-- Supplied material follows --
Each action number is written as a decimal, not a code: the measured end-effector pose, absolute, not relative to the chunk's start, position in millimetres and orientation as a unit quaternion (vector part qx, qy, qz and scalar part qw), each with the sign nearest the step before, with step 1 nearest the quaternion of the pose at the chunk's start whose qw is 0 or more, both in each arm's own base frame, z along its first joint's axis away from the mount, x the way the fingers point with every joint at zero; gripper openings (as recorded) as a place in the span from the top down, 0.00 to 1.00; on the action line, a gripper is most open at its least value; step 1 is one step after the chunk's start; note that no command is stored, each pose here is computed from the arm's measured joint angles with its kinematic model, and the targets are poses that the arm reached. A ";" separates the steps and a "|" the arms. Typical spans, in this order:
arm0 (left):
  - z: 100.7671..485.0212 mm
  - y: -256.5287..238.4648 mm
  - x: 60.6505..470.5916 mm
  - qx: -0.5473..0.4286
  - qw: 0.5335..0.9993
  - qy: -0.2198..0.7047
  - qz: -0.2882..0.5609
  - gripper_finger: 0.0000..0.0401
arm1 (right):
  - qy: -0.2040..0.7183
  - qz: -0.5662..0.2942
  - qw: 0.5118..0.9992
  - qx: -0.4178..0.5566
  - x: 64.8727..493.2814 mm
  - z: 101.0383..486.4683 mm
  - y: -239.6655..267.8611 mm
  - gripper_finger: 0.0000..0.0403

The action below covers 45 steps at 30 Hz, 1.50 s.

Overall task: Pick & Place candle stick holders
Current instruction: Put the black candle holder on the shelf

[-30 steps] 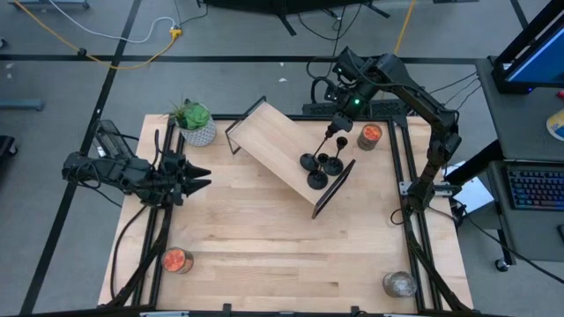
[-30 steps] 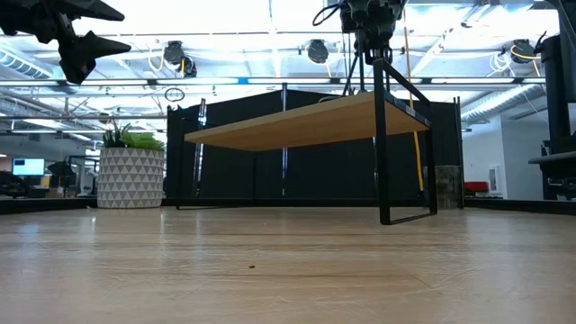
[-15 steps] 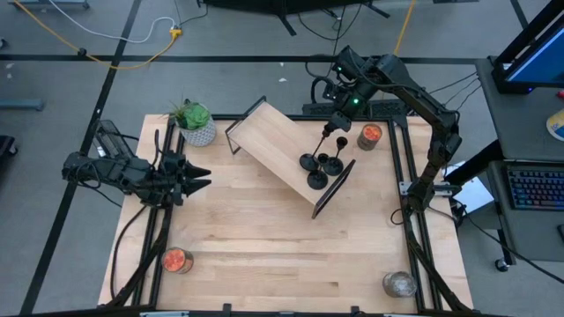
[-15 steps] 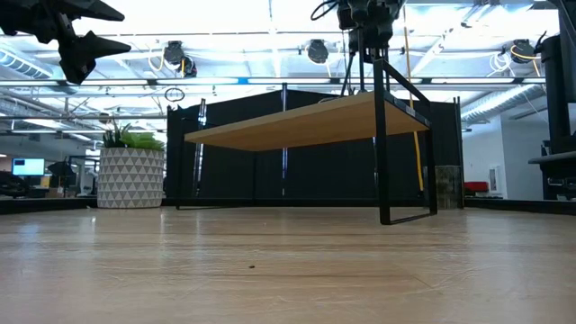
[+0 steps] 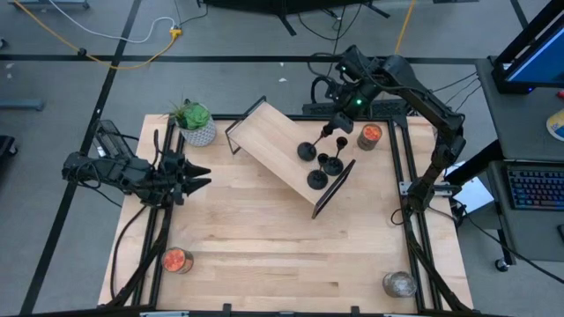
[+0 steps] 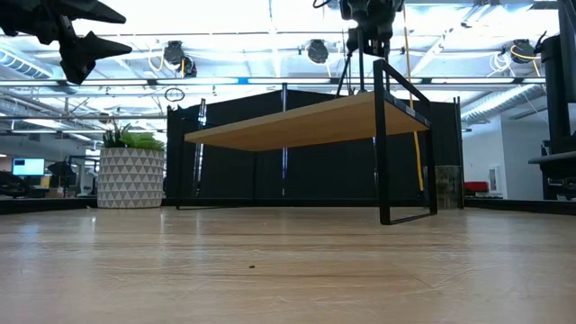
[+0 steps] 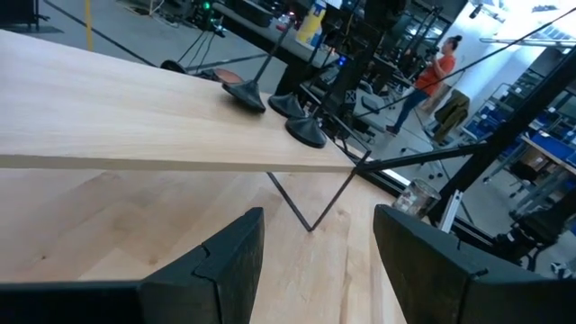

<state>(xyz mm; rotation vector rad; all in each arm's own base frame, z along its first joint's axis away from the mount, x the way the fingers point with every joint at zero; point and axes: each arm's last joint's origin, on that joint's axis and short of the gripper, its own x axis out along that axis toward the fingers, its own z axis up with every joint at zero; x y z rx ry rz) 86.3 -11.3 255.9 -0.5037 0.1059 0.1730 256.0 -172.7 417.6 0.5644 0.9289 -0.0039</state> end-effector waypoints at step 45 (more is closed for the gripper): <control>255.9 -11.3 86.3 -0.252 0.963 0.052 0.085 0.46 | 0.444 0.022 0.832 0.332 252.3 417.1 -168.5 0.99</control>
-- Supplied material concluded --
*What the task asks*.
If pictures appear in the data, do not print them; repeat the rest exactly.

*Written response*.
Each action number is written as a decimal, not a code: the measured end-effector pose, absolute, not relative to the chunk's start, position in millimetres and orientation as a unit quaternion (vector part qx, qy, qz and scalar part qw), each with the sign nearest the step before, with step 1 nearest the quaternion of the pose at the chunk's start whose qw is 0 or more, both in each arm's own base frame, z along its first joint's axis away from the mount, x the way the fingers point with every joint at zero; gripper openings (as recorded) as a place in the span from the top down, 0.00 to 1.00; on the action line, a gripper is most open at its least value; step 1 is one step after the chunk's start; note that no command is stored, each pose here is computed from the arm's measured joint angles with its kinematic model, and the targets are poses that the arm reached. A ";" separates the steps and a "|" the arms. Typical spans, in this order:
arm0 (left):
  - z: 100.7671..485.0212 mm
  - y: -256.5287..238.4648 mm
  - x: 60.6505..470.5916 mm
  - qx: -0.5473..0.4286
  - qw: 0.5335..0.9993
  - qy: -0.2198..0.7047
  - qz: -0.2882..0.5609
  - gripper_finger: 0.0000..0.0401
arm1 (right):
  - qy: -0.2040..0.7183
  - qz: -0.5662..0.2942
  - qw: 0.5118..0.9992
  - qx: -0.4178..0.5566
  - x: 64.8727..493.2814 mm
  - z: 101.0383..486.4683 mm
  - y: -239.6655..267.8611 mm
  - gripper_finger: 0.0000..0.0403

The action below covers 45 steps at 30 Hz, 1.50 s.

Overall task: Pick & Place candle stick holders
Current instruction: Put the black candle holder on the shelf

[-30 steps] 
[-30 steps] 
[-15 steps] 
[-15 steps] 
[+0 steps] 
[+0 steps] 
[+0 steps] 

<state>(xyz mm; rotation vector rad; all in each arm's own base frame, z along its first joint's axis away from the mount, x the way the fingers point with every joint at zero; point and axes: each arm's last joint's origin, on that joint's axis and short of the gripper, its own x axis out along that axis toward the fingers, its own z axis up with every joint at zero; x y z rx ry rz) 86.3 -11.3 255.9 -0.5037 0.1059 0.1730 256.0 -172.7 417.6 0.5644 0.9289 -0.0039</state> end-effector waypoints at step 45 (more is closed for the gripper): <control>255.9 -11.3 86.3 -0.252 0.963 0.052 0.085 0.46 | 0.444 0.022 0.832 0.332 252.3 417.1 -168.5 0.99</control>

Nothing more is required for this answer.